Work to complete:
In how many lines of the listing below does "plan" appear? Reply with the number only.

Recorded information:
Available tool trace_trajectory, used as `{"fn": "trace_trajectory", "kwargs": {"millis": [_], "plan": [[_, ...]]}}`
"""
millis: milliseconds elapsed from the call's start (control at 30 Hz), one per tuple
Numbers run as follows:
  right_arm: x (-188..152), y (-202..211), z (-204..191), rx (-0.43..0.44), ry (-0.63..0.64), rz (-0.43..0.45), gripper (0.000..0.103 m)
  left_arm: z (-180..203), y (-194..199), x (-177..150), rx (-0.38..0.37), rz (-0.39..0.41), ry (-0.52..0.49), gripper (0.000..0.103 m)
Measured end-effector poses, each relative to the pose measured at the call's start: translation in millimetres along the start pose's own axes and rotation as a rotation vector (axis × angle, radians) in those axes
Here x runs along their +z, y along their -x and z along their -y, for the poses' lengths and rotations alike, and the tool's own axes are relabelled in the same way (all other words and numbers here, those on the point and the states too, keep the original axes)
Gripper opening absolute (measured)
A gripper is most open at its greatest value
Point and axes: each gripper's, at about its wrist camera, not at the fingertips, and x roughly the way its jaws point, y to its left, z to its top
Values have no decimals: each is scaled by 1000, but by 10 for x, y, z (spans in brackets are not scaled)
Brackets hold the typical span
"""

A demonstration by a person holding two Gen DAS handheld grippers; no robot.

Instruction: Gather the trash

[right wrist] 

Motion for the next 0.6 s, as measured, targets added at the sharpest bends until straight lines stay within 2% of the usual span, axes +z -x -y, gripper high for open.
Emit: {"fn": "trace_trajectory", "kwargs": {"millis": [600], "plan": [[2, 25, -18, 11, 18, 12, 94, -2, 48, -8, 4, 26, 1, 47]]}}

Exercise result:
2